Swimming apathy, and the secret to boshing it over the head and getting back in the water: Calavera Swimwear for ‘fearless water women.
My friend and I were sipping tea this evening, and I was inhaling chocolate, au naturellement. ‘My half iron race has been in the diary since the beginning of the year’, I said. ‘It’s the day after tomorrow.’ I paused lengthily for effect. ‘The day after tomorrow. It’s so weird how time rolls around’, I pondered. My friend nodded.
Isn’t it strange though, I mean really rather a bizarre feeling, when you have that ‘meh! it’s ages away!’ feeling for just, so, long, and then suddenly, it’s like, the day after tomorrow.
Dangerous, really, for preparation. Now, cycling and running paid no mind to this feeling. I’m a runner at heart. Sometimes I slip and say cycling’s my favourite, and sure, it’s a love affair, but running is like the best friend who I have known for a long, long time. It’s been with me on good days and bad days, and it’s always there for me. But cycle training got a look in too, because I am madly, deeply in love with my wheels. I still look at Contessa, almost a year on from when she first arrived in my life, and feel a deep sense of pride and joy. When we ride together, it’s kinda magic. But swimming, my fly-by-night, fair weather friend, suffered.
‘I’ll do it later.’ Oh crap, later is now the day after tomorrow.
With January 2016 came a sense of fresh new year training, and thus I dragged my tired bum to the pool at 5.45AM of a Tuesday morning, all of about six times before that sense of achievement became barely a whisper of a chlorinated, someone’s-hair-is-on-my-goggles-again memory. With February, then and March, April and May, came a literal dry spell. There were no pruney fingers before breakfast, nor toes. I kind of missed it, yet I didn’t have the get-up-and-go for it to actually swim. The Ironman was done, the hard bit over. I felt I could cruise this one, this 1.9km open water swim preceding a 56-mile bike and half marathon. Mm, slightly ambitious.

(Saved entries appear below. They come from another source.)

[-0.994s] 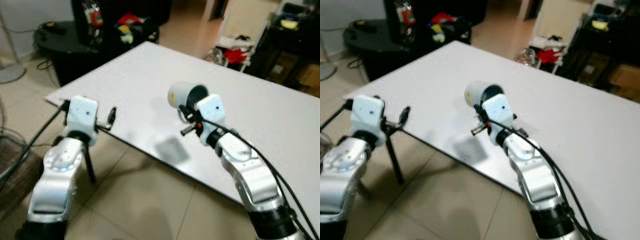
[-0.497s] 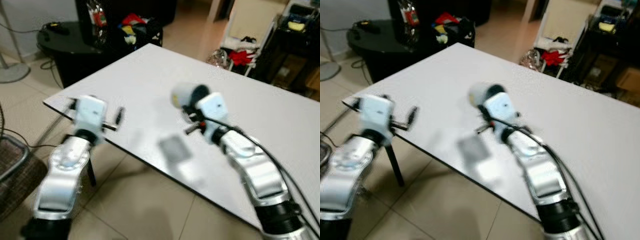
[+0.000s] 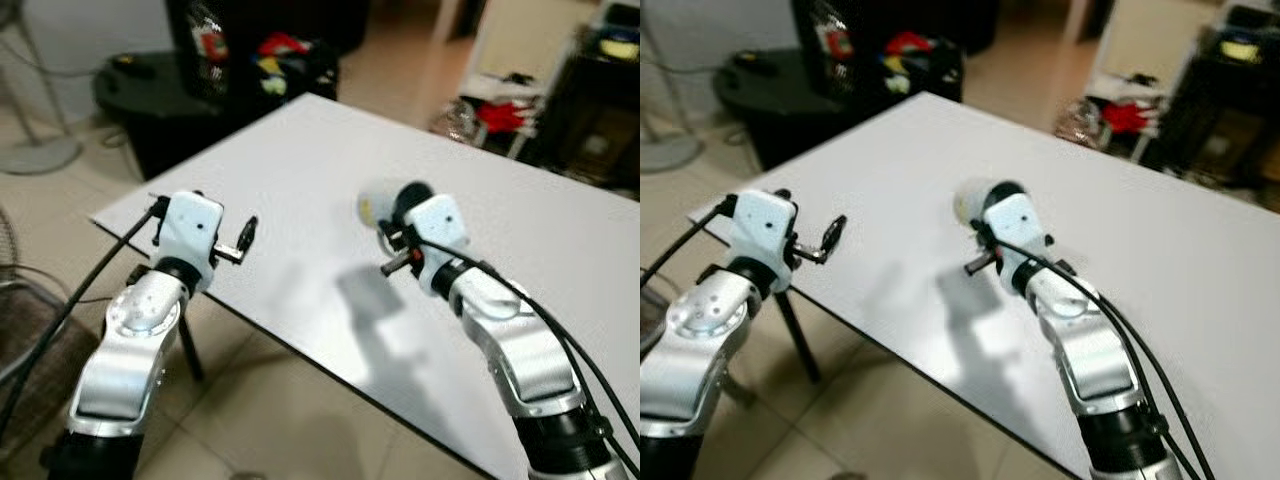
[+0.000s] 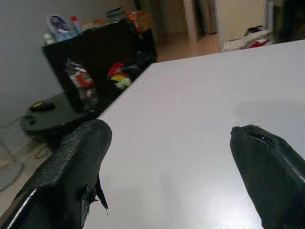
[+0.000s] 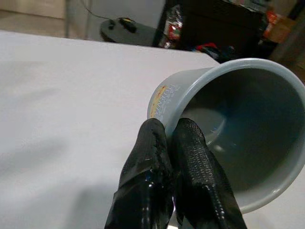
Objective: Setting the table
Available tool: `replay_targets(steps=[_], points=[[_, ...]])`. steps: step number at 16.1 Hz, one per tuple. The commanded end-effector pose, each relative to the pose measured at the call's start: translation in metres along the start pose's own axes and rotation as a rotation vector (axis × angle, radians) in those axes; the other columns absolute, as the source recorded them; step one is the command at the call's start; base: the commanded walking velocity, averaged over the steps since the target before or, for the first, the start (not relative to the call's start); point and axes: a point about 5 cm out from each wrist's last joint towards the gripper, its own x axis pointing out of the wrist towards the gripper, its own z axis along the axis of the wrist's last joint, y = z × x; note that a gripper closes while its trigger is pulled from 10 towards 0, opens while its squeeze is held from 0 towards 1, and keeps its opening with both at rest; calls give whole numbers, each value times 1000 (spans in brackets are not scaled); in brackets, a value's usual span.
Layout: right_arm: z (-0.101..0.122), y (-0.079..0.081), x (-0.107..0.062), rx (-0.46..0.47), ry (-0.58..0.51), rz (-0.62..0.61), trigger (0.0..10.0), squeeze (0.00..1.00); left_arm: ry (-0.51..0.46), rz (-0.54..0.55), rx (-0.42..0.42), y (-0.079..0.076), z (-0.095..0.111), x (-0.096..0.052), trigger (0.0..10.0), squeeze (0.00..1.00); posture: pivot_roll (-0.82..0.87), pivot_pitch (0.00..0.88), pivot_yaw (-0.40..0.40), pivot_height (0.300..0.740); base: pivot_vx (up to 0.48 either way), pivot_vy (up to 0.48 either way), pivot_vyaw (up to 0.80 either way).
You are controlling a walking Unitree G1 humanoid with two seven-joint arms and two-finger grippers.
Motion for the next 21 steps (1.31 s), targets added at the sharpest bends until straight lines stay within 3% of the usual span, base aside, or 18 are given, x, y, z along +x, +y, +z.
replay_targets(steps=[1, 5, 9, 14, 16, 20, 21], points=[[8, 0, 1, -16, -27, 4, 10000, 0, -2, -6, 12, 2, 2, 3, 10000, 0, 163, 0, -19, 740, 304, 0, 0], [7, -3, 3, -15, -29, -15, 10000, 0, -4, -48, 45, 5, 6, 6, 10000, 0, 156, 0, 30, 740, 302, 0, 0], [7, -12, 3, -81, -15, -2, 10000, 0, -11, -83, 62, 5, 9, 12, 10000, 0, 130, 0, 57, 740, 299, 0, 0], [20, -47, 7, -302, 69, 212, 10000, 0, -56, -302, 117, -8, 18, 13, 10000, 0, 149, 0, 33, 740, 0, 0, 0], [28, -66, 8, -445, 149, 342, 10000, 0, -42, -448, 161, -9, 16, 8, 10000, 0, 149, 0, 29, 740, 0, 0, 0], [42, -81, 12, -565, 236, 510, 10000, 0, -15, -575, 172, -6, 19, 6, 10000, 0, 150, 0, 20, 740, 0, 0, 0], [43, -84, 16, -635, 319, 645, 10000, 0, 30, -658, 189, -6, 17, 2, 10000, 0, 154, 0, 10, 740, 0, 0, 0]])
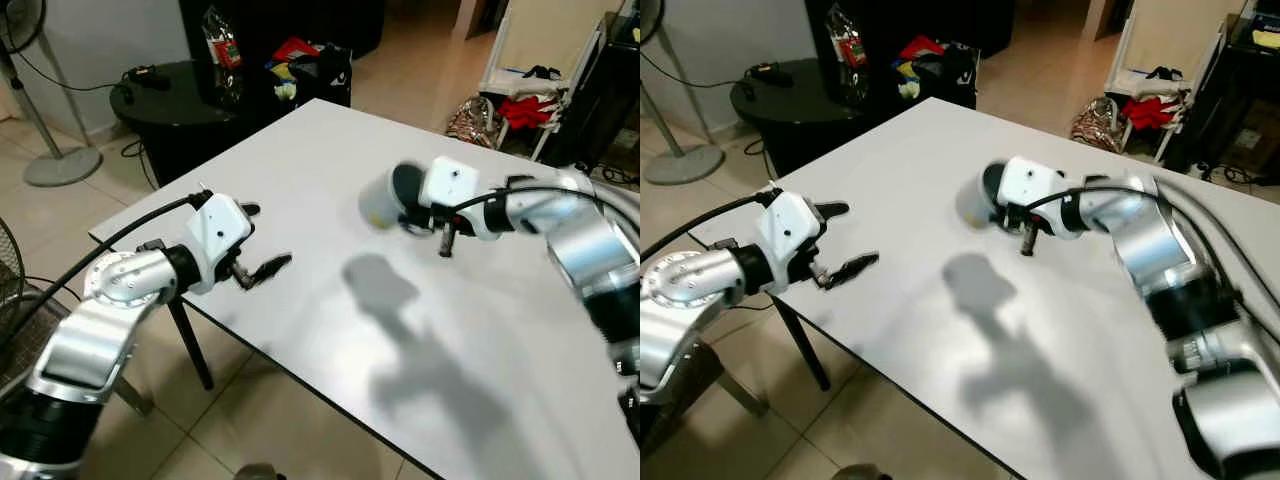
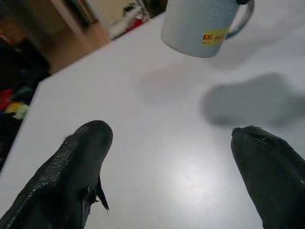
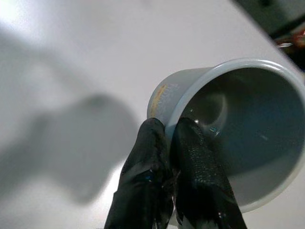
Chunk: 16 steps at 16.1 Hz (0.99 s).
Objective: Setting the table
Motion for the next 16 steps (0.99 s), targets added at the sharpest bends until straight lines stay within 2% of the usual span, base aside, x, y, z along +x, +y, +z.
replay_targets(steps=[1, 5, 8, 12, 16], points=[[-1, -3, 1, -57, 54, 90, 10000, 0, 24, -72, -1, -5, 1, -1, 10000, 0, 157, 0, 5, 740, 0, 0, 0], [-6, -4, 22, -79, 133, 195, 10000, 0, 22, -115, -11, -10, 3, -3, 10000, 0, 163, 0, 2, 740, 0, 0, 0], [-7, -9, 33, -95, 192, 216, 10000, 0, 25, -159, -17, -15, 5, -5, 10000, 0, 171, 0, 9, 740, 0, 0, 0], [-6, -20, 36, -112, 263, 169, 10000, 0, 29, -223, -26, -23, 7, -4, 10000, 0, 158, 0, 21, 740, 0, 0, 0], [-3, -24, 41, -121, 272, 132, 10000, 0, 47, -236, -39, -29, 3, -5, 10000, 0, 168, 0, 13, 740, 0, 0, 0]])
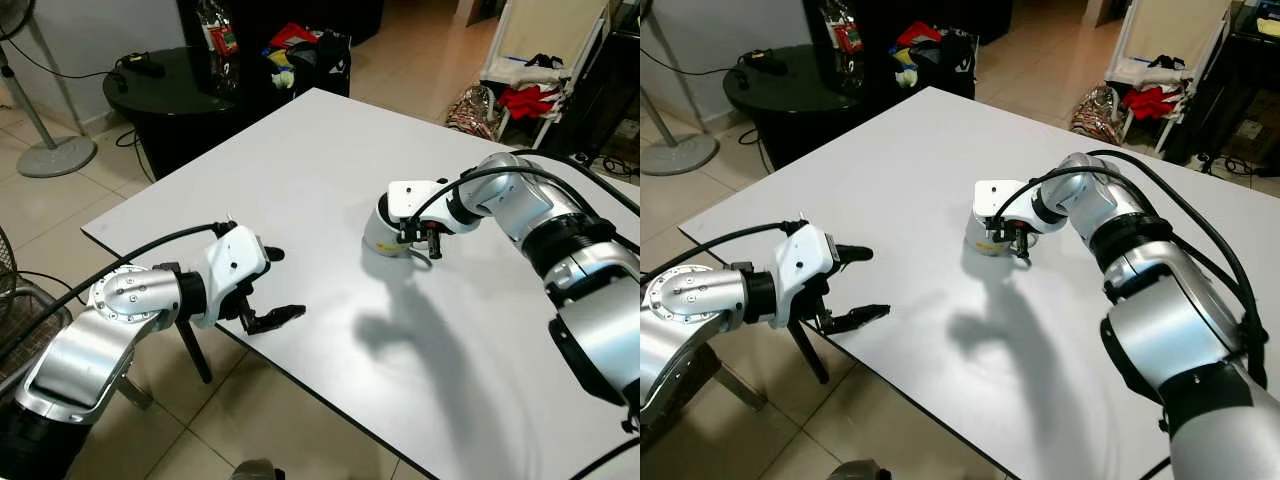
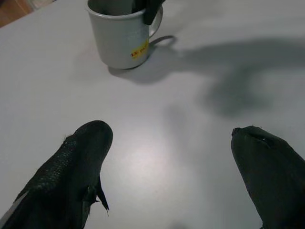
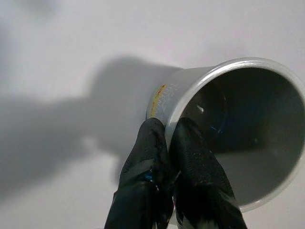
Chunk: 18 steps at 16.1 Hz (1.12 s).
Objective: Setting the table
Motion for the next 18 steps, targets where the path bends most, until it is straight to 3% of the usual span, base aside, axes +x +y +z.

There was no getting away from it – I knew I should be flipping training (literally, ah ha). The swimming apathy was making me a little sad, I knew that I needed a kick up my worringly chlorine-free bottom.
The secret’s in the swimwear
It was magically good timing, then, when I came across Calavera Athletic & Active Swimwear, from sunny California, two months out of my race. We got chatting, me and Cally, and those lovely surfy girls sent me the most exciting parcel like, evs. I opened it on my birthday weekend in June, this glorious swimwear parcel, and thereafter two months of open water training, proudly in my new shiny suit, ensued. Like a little piece of Malibu sunshine.
|Mojo in a box|
Wearing shiny new swimwear with a feminist message was inspiring. But did it stand up to the lake test?
Firstly, I have a modest chest, and pleasingly, the bikini top was attractive, yet it fit in all the right places. The attention to detail with little Calavera skulls was also most pleasing. The shorts were flappy but again, tight in the right place, and provided a freeing-feeling effect as I felt the water swoosh swoosh over them. Teamed with my Ironman swim cap and Aquasphere Seal open water goggles I felt quite the biz. And thus I swum. Or swam. I can never remember which.
|Oh hello there swim mojo! This calls for a fearless pose.|
Calavera say the kit is for ‘fearless water women’. When I started out, I was anything but. But amazingly, once the fear went, it appeared to have stayed away. I was able to swim in a large and deep lake without any visibility below me, or any people around me, with little to no troubling thoughts, and rather calm breath. This is a wonderfully freeing and strength-inducing feeling. I did indeed feel like a fearless water lady, and who knows, maybe it will even stay at bay (I’m on a roll) for my half iron swim on Sunday.
I was even inspired to Channel swim
The smallest taste of enjoying open water again and I’m thinking of my next challenge. I went to the lake with my inspiring cycling friend Elle, who swum a Channel relay swim with a gammy leg taped in a bin bag. Naturally, I found myself inspired by this hilariously impressive story in which her mother said ‘you’re not doing it,’ and she replied ‘define not,’ and then did it. Atta girl.